• WHAT YOU NEED TO DO:
Take each line from the material below that includes the string "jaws" and copy it.

»»

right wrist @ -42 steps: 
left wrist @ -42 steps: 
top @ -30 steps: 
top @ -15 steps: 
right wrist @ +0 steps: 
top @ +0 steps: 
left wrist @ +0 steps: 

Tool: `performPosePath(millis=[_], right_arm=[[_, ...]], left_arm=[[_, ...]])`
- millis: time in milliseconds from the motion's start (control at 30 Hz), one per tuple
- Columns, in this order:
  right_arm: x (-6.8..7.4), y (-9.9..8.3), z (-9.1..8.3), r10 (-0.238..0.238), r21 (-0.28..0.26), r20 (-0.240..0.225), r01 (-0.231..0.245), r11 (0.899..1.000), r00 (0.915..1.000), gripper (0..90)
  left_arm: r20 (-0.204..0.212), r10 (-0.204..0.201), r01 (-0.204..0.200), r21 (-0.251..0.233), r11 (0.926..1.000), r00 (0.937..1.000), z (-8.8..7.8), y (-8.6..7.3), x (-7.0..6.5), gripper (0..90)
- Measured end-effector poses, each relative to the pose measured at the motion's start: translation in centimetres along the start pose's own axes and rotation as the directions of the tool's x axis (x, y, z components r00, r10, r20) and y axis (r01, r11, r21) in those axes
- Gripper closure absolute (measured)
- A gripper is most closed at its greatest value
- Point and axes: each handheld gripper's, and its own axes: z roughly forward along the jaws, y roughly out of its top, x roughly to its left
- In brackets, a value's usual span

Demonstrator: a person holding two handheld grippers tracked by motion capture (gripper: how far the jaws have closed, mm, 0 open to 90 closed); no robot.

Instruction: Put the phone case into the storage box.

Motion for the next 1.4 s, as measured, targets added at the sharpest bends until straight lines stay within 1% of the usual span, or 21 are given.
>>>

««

• REPLY TO THE EXERCISE:
- Point and axes: each handheld gripper's, and its own axes: z roughly forward along the jaws, y roughly out of its top, x roughly to its left
Demonstrator: a person holding two handheld grippers tracked by motion capture (gripper: how far the jaws have closed, mm, 0 open to 90 closed); no robot.

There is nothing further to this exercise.